### Student Information
Name: Robert Justin

Student ID: 108006233

GitHub ID: rjustin25

Kaggle name: robert justin

Kaggle private scoreboard snapshot: ![image.png](attachment:704f05a7-ced8-4d2b-b1b3-dcdbffd01aea.png)

# 1. Data preparation
### 1.1 Load data from .csv and .json files

In [3]:
### Begin Assignment Here

import pandas as pd
import json

# import data as dataframes to merge
id_df = pd.read_csv('../input/kaggle-competition/data_identification.csv/data_identification.csv')
emotion_df = pd.read_csv('../input/kaggle-competition/emotion.csv/emotion.csv')
tweets_df = pd.read_json('../input/kaggle-competition/tweets_DM.json/tweets_DM.json', lines=True) 

In [4]:
# Check data size

print(id_df.shape)
print(emotion_df.shape)
print(tweets_df.shape)

(1867535, 2)
(1455563, 2)
(1867535, 5)


### 1.2 Preprocessing data

We set up both training and test datas with the available data we have from the .csv files and .json file. We have decided to exclude the hashtags and score data columns as the hashtags are anyway also included in the 'text' data and majority of the data don't include a hashtag.
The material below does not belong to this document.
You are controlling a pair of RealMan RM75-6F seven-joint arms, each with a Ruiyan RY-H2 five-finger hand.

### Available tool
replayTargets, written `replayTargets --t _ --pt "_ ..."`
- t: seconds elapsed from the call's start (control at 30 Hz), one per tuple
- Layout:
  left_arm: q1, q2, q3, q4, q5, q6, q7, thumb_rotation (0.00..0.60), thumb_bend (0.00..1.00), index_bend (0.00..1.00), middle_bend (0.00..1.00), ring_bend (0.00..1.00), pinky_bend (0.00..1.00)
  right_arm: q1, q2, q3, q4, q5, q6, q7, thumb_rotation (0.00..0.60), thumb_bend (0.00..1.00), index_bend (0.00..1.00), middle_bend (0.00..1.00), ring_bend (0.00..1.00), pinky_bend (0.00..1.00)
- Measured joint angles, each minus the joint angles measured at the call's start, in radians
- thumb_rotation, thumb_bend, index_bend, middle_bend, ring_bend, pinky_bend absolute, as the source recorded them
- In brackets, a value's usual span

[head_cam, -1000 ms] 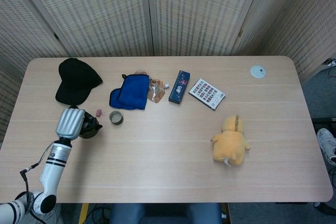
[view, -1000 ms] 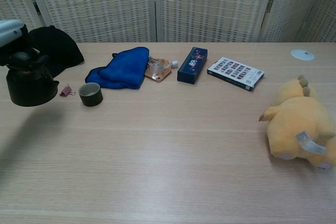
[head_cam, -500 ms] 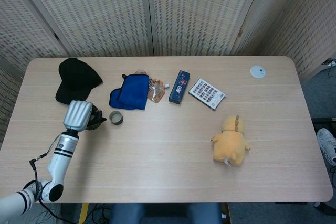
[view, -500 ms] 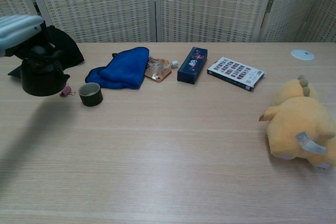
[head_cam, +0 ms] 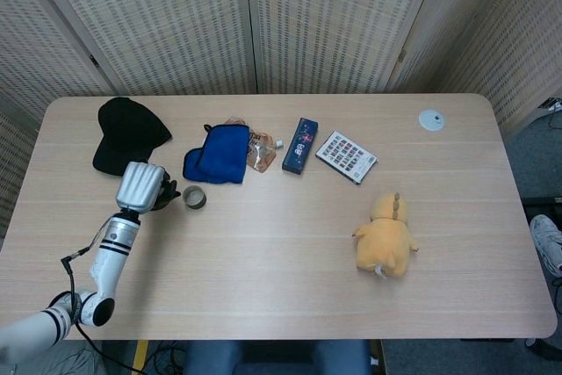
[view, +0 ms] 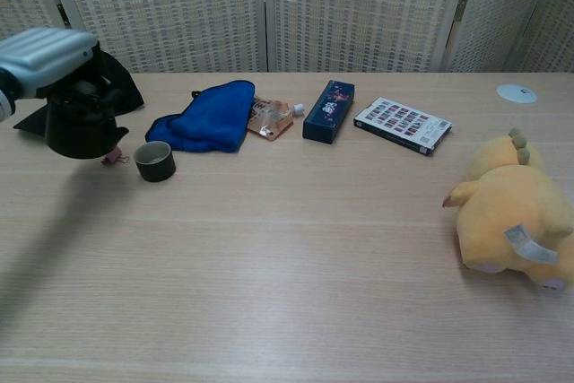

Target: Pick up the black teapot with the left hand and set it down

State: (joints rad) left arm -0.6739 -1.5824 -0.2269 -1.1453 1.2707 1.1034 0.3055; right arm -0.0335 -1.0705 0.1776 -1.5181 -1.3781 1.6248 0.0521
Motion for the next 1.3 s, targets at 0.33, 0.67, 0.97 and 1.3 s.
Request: replayTargets --t 0.33,0.67,0.97,1.3 --pt "-0.031 -0.059 0.001 0.088 0.002 0.006 0.053 0.521 0.5 1.0 1.0 0.98 0.41 -0.005 0.001 0.001 0.006 0.003 0.003 0.009 0.6 0.22 0.2 0.22 0.19 0.14" --pt "-0.047 -0.101 0.012 0.144 0.011 0.016 0.098 0.526 0.5 1.0 1.0 0.98 0.41 -0.009 -0.001 0.001 0.015 0.005 0.003 0.017 0.6 0.23 0.2 0.22 0.19 0.14" --pt "-0.056 -0.124 0.029 0.176 0.03 0.021 0.127 0.538 0.5 1.0 1.0 0.98 0.41 -0.012 -0.003 0.001 0.02 0.007 0.002 0.02 0.6 0.23 0.2 0.22 0.19 0.14" --pt "-0.066 -0.15 0.038 0.194 0.043 0.028 0.164 0.538 0.5 1.0 1.0 0.98 0.41 -0.014 -0.003 0.002 0.022 0.009 0.003 0.022 0.6 0.22 0.2 0.22 0.19 0.14"
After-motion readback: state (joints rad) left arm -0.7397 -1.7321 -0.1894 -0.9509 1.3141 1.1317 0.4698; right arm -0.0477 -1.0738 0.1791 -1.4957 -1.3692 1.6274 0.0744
While I failed to find a proper way to interpret 'score' so it is left out for now.

In [5]:
tweets_df = pd.json_normalize(tweets_df._source)
tweets_df = tweets_df.drop(columns='tweet.hashtags')

In [6]:
train_df = id_df.merge(emotion_df, on='tweet_id').merge(tweets_df, left_on='tweet_id', right_on='tweet.tweet_id')

In [7]:
train_df = train_df.drop(columns=['tweet.tweet_id','identification'])
train_df = train_df.rename(columns={'tweet.text':'text'})

In [8]:
# check train data
train_df

Unnamed: 0,tweet_id,emotion,text
0,0x29e452,joy,Huge Respect🖒 @JohnnyVegasReal talking about l...
1,0x2b3819,joy,Yoooo we hit all our monthly goals with the ne...
2,0x2a2acc,trust,@KIDSNTS @PICU_BCH @uhbcomms @BWCHBoss Well do...
3,0x2a8830,joy,Come join @ambushman27 on #PUBG while he striv...
4,0x20b21d,anticipation,@fanshixieen2014 Blessings!My #strength little...
...,...,...,...
1455558,0x227e25,disgust,@BBCBreaking Such an inspirational talented pe...
1455559,0x293813,sadness,And still #libtards won't get off the guy's ba...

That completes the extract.